Sign of the Casimir-Polder interaction between atoms and oil-water interfaces: Subtle dependence on dielectric properties

We demonstrate that Casimir-Polder energies between noble gas atoms (dissolved in water) and oil-water interfaces are highly surface specific. Both repulsion (e.g., hexane) and attraction (e.g., glycerine and cyclodecane) is found with different oils. For several intermediate oils (e.g., hexadecane, decane, and cyclohexane) both attraction and repulsion can be found in the same system. Near these oil-water interfaces the interaction is repulsive in the nonretarded limit and turns attractive at larger distances as retardation becomes important. These highly surface specific interactions may have a role to play in biological systems where the surface may be more or less accessible to dissolved atoms.

Figure 1

Geometry considered: an atom immersed in water near an interface with an oil.

Figure 2

Dielectric functions of water  [6], hexane, decane, cyclohexane, cyclodecane, and glycerine  [13] for imaginary frequencies. Near the quasistatic limit the permittivity of water rises to $77.9$, whereas the same limit for glycerine is substantially lower.

Figure 3

Excess polarizability of dissolved noble gas atoms in water at imaginary frequencies. The static excess polarizabilities do not fit neatly on the graph.
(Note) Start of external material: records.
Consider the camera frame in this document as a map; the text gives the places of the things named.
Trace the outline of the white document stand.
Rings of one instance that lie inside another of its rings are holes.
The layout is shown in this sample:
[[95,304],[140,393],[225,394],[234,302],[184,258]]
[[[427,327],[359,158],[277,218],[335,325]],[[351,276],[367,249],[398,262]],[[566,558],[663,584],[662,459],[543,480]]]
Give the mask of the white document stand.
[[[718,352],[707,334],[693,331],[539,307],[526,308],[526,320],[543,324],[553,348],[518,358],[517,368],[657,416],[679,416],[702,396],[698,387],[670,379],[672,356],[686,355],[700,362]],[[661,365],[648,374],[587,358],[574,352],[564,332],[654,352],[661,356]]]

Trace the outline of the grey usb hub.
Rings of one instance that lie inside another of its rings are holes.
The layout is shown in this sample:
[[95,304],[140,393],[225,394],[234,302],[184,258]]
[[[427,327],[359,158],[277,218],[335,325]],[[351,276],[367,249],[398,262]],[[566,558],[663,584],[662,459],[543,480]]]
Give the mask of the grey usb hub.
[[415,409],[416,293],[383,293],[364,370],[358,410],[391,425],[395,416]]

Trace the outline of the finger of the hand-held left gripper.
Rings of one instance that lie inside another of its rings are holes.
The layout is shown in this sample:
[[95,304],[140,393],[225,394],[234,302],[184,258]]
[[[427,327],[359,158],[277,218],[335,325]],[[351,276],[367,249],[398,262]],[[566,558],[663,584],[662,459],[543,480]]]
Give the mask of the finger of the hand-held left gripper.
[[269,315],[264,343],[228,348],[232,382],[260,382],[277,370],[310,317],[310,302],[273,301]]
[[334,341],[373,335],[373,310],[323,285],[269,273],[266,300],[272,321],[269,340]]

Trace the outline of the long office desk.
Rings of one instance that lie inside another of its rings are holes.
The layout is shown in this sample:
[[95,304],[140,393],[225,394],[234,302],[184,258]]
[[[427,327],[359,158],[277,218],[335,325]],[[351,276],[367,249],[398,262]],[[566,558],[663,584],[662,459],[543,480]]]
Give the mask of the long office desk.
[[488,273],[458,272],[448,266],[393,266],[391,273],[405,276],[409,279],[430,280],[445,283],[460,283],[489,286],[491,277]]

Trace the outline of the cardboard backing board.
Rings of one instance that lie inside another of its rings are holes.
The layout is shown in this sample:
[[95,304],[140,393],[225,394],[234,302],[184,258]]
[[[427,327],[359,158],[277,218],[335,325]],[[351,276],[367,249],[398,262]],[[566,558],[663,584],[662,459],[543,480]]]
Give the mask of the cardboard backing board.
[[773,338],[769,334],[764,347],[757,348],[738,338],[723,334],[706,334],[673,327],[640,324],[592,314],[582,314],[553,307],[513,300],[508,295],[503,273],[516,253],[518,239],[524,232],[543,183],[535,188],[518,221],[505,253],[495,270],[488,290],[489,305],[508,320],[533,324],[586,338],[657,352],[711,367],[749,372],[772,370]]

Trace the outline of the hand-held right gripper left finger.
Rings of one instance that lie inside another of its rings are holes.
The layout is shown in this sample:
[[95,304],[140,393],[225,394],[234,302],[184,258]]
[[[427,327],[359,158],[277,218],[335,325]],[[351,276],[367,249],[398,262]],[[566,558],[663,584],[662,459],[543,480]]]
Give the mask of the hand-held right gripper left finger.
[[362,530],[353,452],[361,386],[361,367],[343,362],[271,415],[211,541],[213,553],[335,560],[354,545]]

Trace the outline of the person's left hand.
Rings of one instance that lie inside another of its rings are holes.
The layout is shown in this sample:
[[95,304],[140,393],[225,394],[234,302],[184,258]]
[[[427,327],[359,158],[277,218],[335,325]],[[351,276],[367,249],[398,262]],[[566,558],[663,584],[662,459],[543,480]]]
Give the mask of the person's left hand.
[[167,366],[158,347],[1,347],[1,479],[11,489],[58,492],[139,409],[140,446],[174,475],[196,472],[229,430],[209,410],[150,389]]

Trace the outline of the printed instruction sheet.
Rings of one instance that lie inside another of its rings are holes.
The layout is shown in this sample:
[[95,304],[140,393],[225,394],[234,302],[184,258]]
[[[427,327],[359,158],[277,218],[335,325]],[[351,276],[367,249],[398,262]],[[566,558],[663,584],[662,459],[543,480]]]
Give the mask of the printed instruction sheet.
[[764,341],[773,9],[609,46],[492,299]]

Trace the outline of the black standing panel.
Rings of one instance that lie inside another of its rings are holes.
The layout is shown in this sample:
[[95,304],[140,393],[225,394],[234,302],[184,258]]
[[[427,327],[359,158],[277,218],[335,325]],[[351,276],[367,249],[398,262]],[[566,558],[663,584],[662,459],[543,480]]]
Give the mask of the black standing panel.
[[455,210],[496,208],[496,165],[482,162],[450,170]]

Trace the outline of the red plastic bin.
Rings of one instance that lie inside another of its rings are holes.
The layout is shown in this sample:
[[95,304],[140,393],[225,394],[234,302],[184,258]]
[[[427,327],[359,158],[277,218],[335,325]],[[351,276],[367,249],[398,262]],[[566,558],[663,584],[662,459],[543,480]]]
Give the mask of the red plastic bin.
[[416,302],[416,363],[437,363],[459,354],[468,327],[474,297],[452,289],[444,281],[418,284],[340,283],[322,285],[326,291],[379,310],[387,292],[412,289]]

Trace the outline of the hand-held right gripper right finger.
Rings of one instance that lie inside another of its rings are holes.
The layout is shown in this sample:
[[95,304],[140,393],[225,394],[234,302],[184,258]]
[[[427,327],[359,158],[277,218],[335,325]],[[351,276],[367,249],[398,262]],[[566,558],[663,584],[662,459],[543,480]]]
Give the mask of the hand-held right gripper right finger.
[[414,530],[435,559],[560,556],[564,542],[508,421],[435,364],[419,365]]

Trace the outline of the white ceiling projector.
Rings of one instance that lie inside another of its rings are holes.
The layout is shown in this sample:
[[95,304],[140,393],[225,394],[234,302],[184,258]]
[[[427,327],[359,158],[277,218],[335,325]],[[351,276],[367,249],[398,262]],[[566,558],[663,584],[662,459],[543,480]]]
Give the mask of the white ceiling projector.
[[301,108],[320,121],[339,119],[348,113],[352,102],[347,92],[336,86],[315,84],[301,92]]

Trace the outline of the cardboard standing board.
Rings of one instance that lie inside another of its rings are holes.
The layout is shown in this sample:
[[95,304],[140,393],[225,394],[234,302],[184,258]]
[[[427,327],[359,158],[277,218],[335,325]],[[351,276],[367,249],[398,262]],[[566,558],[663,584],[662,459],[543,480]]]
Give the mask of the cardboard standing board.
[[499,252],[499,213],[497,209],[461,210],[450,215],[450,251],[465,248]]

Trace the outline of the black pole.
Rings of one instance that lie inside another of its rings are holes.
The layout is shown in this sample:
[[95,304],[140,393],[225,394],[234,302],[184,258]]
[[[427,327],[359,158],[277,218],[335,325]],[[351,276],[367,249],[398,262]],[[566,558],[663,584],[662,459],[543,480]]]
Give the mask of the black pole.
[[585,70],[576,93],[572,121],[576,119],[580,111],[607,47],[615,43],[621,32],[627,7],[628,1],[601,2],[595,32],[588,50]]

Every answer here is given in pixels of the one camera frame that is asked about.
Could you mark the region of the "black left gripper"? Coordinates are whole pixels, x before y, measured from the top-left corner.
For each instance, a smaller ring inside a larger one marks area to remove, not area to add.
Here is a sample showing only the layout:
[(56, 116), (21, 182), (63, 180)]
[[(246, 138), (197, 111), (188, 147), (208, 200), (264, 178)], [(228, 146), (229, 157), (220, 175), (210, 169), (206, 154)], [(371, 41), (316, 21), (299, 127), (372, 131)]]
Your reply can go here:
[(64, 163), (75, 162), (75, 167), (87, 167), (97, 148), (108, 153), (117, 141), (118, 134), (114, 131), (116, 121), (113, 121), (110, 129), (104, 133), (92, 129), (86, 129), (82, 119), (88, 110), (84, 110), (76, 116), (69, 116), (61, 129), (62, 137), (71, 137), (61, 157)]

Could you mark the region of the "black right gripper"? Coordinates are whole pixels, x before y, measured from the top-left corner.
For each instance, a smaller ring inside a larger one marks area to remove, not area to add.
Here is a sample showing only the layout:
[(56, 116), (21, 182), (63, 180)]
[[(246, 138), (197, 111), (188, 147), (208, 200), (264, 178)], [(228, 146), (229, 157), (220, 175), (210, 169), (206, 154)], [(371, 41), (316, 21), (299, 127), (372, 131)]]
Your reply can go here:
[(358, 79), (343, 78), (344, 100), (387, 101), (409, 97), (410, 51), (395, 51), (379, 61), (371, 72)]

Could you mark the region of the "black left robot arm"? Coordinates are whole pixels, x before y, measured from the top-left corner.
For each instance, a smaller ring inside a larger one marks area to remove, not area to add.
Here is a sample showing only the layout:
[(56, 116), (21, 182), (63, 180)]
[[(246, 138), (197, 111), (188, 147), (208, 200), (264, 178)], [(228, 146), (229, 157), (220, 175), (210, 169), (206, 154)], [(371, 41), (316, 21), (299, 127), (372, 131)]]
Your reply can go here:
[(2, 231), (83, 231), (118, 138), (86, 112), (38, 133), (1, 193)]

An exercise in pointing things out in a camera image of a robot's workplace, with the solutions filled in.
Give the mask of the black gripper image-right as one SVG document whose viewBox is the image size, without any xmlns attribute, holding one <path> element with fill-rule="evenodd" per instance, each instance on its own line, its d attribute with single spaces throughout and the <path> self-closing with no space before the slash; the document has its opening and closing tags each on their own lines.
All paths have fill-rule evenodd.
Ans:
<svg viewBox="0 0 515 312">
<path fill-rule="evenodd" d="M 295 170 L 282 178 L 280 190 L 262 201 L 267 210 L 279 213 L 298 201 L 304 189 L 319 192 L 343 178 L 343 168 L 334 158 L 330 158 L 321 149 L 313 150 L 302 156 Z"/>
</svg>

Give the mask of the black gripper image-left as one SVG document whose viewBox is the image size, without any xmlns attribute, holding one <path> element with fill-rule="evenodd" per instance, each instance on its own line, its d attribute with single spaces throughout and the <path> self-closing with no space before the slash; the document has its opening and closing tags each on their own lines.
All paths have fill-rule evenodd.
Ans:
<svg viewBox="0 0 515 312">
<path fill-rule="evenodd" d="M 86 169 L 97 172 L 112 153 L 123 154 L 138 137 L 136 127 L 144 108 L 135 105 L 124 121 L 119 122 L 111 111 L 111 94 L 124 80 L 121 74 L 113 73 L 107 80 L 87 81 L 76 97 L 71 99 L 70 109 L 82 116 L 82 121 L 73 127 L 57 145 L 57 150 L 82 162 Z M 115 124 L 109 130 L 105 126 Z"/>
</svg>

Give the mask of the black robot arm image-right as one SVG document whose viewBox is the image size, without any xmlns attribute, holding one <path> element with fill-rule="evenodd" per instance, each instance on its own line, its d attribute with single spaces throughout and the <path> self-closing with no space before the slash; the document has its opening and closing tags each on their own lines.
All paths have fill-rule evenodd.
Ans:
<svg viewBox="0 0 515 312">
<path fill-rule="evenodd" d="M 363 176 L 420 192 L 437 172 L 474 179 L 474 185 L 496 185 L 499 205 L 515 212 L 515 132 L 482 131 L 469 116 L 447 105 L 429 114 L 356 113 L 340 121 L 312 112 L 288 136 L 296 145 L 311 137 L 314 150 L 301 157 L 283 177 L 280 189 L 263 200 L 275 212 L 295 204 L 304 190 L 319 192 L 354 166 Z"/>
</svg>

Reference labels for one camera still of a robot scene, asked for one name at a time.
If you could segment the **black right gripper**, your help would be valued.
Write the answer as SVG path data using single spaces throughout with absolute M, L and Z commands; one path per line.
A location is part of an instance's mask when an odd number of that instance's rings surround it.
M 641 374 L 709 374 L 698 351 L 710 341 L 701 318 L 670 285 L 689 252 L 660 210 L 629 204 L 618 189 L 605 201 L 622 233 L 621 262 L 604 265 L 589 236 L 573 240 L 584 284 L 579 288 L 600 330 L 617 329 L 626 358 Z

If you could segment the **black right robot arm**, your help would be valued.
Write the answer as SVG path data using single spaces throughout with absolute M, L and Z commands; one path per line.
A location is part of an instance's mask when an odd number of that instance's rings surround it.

Because the static dielectric function of water is so large it gives negative values for the static excess polarizability. The results (in Å${}^3$) for He, Ne, Ar, and Kr are $-0.1375$, $-0.2655$, $-1.0045$, and $-1.7351$, respectively.

Figure 4

Retarded Casimir-Polder energy between noble gas atoms dissolved in water near a water-hexadecane interface.

Figure 5

Retarded and nonretarded Casimir-Polder energy between krypton atoms dissolved in water near different water-oil interfaces. We study in this figure the following oils: hexane, hexadecane, and glycerine.

Figure 6

Retarded Casimir-Polder energy between krypton atoms dissolved in water near different water-oil interfaces. We study in this figure the following oils: hexane, decane, cyclohexane, and cyclodecane.